PROBLEM REQUIREMENTS ▸
Reproduce every entry exactly.

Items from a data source
-=-=-

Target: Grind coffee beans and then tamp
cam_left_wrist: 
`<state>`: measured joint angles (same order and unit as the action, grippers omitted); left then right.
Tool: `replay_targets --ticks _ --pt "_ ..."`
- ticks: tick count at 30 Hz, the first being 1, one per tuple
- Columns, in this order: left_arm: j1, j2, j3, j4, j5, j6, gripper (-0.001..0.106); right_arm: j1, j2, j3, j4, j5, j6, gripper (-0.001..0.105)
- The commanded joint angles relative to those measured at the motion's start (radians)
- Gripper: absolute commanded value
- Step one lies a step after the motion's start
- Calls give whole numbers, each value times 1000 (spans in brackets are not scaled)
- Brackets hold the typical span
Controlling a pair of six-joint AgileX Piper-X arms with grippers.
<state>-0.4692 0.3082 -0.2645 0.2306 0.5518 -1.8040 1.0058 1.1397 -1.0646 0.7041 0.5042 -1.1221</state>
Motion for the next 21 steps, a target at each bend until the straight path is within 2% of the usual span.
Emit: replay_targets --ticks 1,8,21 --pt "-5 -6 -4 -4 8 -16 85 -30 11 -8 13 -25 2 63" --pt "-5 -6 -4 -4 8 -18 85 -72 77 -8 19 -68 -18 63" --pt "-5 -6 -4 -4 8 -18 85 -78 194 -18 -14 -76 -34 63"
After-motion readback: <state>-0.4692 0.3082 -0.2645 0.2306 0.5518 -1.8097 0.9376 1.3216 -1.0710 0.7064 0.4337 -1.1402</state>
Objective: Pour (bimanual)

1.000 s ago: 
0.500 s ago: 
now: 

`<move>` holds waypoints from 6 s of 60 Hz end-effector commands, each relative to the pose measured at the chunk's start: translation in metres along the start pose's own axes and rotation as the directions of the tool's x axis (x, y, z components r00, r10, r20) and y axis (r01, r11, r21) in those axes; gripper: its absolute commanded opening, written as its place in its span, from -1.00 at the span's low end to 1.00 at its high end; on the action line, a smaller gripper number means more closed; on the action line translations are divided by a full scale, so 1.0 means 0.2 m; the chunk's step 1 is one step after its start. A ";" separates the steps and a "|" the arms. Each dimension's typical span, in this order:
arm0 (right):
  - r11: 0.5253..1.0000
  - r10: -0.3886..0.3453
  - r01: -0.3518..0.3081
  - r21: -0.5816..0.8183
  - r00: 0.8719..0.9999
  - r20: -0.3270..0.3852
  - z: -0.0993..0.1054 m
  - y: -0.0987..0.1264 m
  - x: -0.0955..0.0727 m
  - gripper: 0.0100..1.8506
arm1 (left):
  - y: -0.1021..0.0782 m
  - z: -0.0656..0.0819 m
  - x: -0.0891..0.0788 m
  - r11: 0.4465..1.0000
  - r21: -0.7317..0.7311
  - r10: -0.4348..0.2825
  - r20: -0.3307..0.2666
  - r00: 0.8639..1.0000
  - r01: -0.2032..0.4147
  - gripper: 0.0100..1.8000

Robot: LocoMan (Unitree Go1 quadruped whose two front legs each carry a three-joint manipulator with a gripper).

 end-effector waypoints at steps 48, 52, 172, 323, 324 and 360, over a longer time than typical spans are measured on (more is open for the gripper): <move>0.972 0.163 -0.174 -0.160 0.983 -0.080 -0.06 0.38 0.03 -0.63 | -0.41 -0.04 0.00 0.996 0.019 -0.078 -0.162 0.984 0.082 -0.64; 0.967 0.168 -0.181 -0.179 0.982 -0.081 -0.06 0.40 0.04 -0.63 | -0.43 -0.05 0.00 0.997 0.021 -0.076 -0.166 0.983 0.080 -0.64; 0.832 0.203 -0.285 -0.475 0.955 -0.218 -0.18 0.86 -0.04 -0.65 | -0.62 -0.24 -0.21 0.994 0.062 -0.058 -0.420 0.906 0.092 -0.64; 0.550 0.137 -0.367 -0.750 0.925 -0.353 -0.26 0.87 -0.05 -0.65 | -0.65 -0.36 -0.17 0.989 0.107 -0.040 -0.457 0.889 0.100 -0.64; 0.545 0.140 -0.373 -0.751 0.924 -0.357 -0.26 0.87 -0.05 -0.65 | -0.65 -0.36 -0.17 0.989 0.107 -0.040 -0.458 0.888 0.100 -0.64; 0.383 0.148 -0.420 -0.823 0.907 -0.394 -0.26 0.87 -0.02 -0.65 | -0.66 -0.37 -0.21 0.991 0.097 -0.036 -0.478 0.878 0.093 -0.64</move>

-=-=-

SOLUTION ▸
Target: Grind coffee beans and then tamp
cam_left_wrist: 
`<state>`: measured joint angles (same order and unit as the action, grippers omitted); left then right.
Tool: `replay_targets --ticks _ --pt "_ ..."`
- ticks: tick count at 30 Hz, the first being 1, one per tuple
- Columns, in this order: left_arm: j1, j2, j3, j4, j5, j6, gripper (-0.001..0.106); right_arm: j1, j2, j3, j4, j5, j6, gripper (-0.001..0.105)
- The commanded joint angles relative to those measured at the motion's start (radians)
- Gripper: absolute commanded value
- Step one lies a step after the motion's start
- Calls give whole numbers, each value times 1000 (spans in brackets are not scaled)
- Brackets hold the typical span
Controlling a pair of six-joint AgileX Piper-X arms with grippers.
<state>-0.4692 0.3082 -0.2645 0.2306 0.5518 -1.8040 1.0058 1.1397 -1.0646 0.7041 0.5042 -1.1221</state>
Motion for the next 21 steps, a target at each bend until the straight path is within 2% of the usual span.
Emit: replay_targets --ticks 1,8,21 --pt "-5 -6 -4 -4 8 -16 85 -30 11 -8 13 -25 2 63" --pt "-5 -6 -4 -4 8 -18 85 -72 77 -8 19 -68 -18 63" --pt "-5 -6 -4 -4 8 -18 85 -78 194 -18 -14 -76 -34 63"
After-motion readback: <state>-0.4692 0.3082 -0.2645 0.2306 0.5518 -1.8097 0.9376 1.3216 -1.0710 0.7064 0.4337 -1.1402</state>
Objective: Pour (bimanual)

1.000 s ago: 
0.500 s ago: 
now: 

`<move>` holds waypoints from 6 s of 60 Hz end-effector commands, each relative to the pose measured at the chunk's start: translation in metres along the start pose's own axes and rotation as the directions of the tool's x axis (x, y, z components r00, r10, r20) and y axis (r01, r11, r21) in those axes; gripper: its absolute commanded opening, written as its place in its span, from -1.00 at the span's low end to 1.00 at its high end; on the action line, a smaller gripper number means more closed; on the action line translations are divided by a full scale, so 1.0 means 0.2 m; the chunk's step 1 is one step after its start. A ";" separates the steps and a "|" the arms. Each dimension's typical span, in this order:
arm0 (right):
  - r11: 0.5253..1.0000
  - r10: -0.3886..0.3453
  - r01: -0.3518..0.3081
  - r21: -0.5816..0.8183
  - r00: 0.8719..0.9999
  - r20: -0.3270..0.3852
  - z: -0.0993..0.1054 m
  - y: -0.0987..0.1264 m
  - x: -0.0955..0.0727 m
  - gripper: 0.0100..1.8506
arm1 (left):
  - y: -0.1021..0.0782 m
  - z: -0.0656..0.0819 m
  - x: -0.0891..0.0788 m
  - r11: 0.4465..1.0000
  - r21: -0.7317..0.7311
  - r10: -0.4348..0.2825
  - r20: -0.3307..0.2666
  - r00: 0.8639..1.0000
  - r01: -0.2032..0.4147
  - gripper: 0.0100..1.8000

Robot: LocoMan (Unitree Go1 quadruped whose two front legs each carry a three-joint manipulator with a gripper).

 end-effector waypoints at steps 48, 52, 172, 323, 324 and 360, over a longer time than typical spans are measured on (more is open for the gripper): <move>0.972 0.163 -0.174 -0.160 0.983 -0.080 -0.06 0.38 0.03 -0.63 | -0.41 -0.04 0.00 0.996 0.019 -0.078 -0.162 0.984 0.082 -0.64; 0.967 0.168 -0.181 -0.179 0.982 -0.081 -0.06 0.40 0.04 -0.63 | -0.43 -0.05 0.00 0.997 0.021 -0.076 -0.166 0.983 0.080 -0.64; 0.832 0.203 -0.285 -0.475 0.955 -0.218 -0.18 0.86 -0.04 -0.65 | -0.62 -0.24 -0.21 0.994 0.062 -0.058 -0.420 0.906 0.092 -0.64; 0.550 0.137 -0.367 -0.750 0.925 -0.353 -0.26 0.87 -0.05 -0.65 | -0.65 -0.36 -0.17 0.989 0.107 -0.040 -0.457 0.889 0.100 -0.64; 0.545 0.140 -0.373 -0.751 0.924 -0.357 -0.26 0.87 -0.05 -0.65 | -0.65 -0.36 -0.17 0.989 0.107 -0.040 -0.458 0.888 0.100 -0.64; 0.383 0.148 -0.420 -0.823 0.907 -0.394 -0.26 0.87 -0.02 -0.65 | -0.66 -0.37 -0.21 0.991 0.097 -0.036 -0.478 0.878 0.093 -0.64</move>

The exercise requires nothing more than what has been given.